§ Problem to work on:
Retype all of the data. Every line must match exactly.
Top of Supplied information
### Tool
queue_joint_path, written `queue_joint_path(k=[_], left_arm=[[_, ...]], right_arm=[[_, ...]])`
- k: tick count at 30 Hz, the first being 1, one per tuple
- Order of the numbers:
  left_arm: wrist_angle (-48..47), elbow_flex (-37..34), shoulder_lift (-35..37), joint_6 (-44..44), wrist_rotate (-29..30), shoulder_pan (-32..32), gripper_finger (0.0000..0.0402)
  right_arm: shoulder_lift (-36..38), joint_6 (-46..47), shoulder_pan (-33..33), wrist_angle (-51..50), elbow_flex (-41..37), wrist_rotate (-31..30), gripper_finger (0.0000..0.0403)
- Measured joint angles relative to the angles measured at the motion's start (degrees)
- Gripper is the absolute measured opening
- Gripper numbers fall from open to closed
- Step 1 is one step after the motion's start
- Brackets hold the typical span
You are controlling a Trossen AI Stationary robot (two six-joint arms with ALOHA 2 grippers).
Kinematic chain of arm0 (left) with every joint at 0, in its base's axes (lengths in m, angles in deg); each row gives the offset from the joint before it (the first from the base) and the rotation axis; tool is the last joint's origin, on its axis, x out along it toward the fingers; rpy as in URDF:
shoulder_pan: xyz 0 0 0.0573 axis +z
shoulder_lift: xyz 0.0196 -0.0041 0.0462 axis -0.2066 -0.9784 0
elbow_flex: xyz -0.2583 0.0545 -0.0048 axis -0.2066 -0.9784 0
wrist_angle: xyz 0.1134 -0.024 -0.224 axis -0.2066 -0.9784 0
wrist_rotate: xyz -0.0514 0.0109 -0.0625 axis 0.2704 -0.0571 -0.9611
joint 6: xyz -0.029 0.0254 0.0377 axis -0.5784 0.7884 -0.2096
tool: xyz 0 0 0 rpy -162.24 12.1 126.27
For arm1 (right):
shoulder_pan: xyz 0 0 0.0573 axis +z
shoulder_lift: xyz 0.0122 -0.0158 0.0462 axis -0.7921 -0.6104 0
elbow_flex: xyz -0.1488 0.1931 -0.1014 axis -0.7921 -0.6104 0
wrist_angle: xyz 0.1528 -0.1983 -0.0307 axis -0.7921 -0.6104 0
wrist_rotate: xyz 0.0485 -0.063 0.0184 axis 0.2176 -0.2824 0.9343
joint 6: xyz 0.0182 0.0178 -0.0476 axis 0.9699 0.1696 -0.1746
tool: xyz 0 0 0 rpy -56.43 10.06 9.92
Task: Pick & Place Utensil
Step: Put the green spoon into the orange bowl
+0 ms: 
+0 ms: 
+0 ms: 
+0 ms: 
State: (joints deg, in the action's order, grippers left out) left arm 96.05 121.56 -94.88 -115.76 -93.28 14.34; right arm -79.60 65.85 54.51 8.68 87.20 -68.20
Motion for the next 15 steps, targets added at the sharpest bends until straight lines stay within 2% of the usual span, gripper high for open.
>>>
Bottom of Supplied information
§ Task solution:
### Tool
queue_joint_path, written `queue_joint_path(k=[_], left_arm=[[_, ...]], right_arm=[[_, ...]])`
- k: tick count at 30 Hz, the first being 1, one per tuple
- Order of the numbers:
  left_arm: wrist_angle (-48..47), elbow_flex (-37..34), shoulder_lift (-35..37), joint_6 (-44..44), wrist_rotate (-29..30), shoulder_pan (-32..32), gripper_finger (0.0000..0.0402)
  right_arm: shoulder_lift (-36..38), joint_6 (-46..47), shoulder_pan (-33..33), wrist_angle (-51..50), elbow_flex (-41..37), wrist_rotate (-31..30), gripper_finger (0.0000..0.0403)
- Measured joint angles relative to the angles measured at the motion's start (degrees)
- Gripper is the absolute measured opening
- Gripper numbers fall from open to closed
- Step 1 is one step after the motion's start
- Brackets hold the typical span
You are controlling a Trossen AI Stationary robot (two six-joint arms with ALOHA 2 grippers).
Kinematic chain of arm0 (left) with every joint at 0, in its base's axes (lengths in m, angles in deg); each row gives the offset from the joint before it (the first from the base) and the rotation axis; tool is the last joint's origin, on its axis, x out along it toward the fingers; rpy as in URDF:
shoulder_pan: xyz 0 0 0.0573 axis +z
shoulder_lift: xyz 0.0196 -0.0041 0.0462 axis -0.2066 -0.9784 0
elbow_flex: xyz -0.2583 0.0545 -0.0048 axis -0.2066 -0.9784 0
wrist_angle: xyz 0.1134 -0.024 -0.224 axis -0.2066 -0.9784 0
wrist_rotate: xyz -0.0514 0.0109 -0.0625 axis 0.2704 -0.0571 -0.9611
joint 6: xyz -0.029 0.0254 0.0377 axis -0.5784 0.7884 -0.2096
tool: xyz 0 0 0 rpy -162.24 12.1 126.27
For arm1 (right):
shoulder_pan: xyz 0 0 0.0573 axis +z
shoulder_lift: xyz 0.0122 -0.0158 0.0462 axis -0.7921 -0.6104 0
elbow_flex: xyz -0.1488 0.1931 -0.1014 axis -0.7921 -0.6104 0
wrist_angle: xyz 0.1528 -0.1983 -0.0307 axis -0.7921 -0.6104 0
wrist_rotate: xyz 0.0485 -0.063 0.0184 axis 0.2176 -0.2824 0.9343
joint 6: xyz 0.0182 0.0178 -0.0476 axis 0.9699 0.1696 -0.1746
tool: xyz 0 0 0 rpy -56.43 10.06 9.92
Task: Pick & Place Utensil
Step: Put the green spoon into the orange bowl
+0 ms: 
+0 ms: 
+0 ms: 
+0 ms: 
State: (joints deg, in the action's order, grippers left out) left arm 96.05 121.56 -94.88 -115.76 -93.28 14.34; right arm -79.60 65.85 54.51 8.68 87.20 -68.20
Motion for the next 15 steps, targets added at the sharpest bends until straight lines stay within 2% of the usual span, gripper high for open.
>>>

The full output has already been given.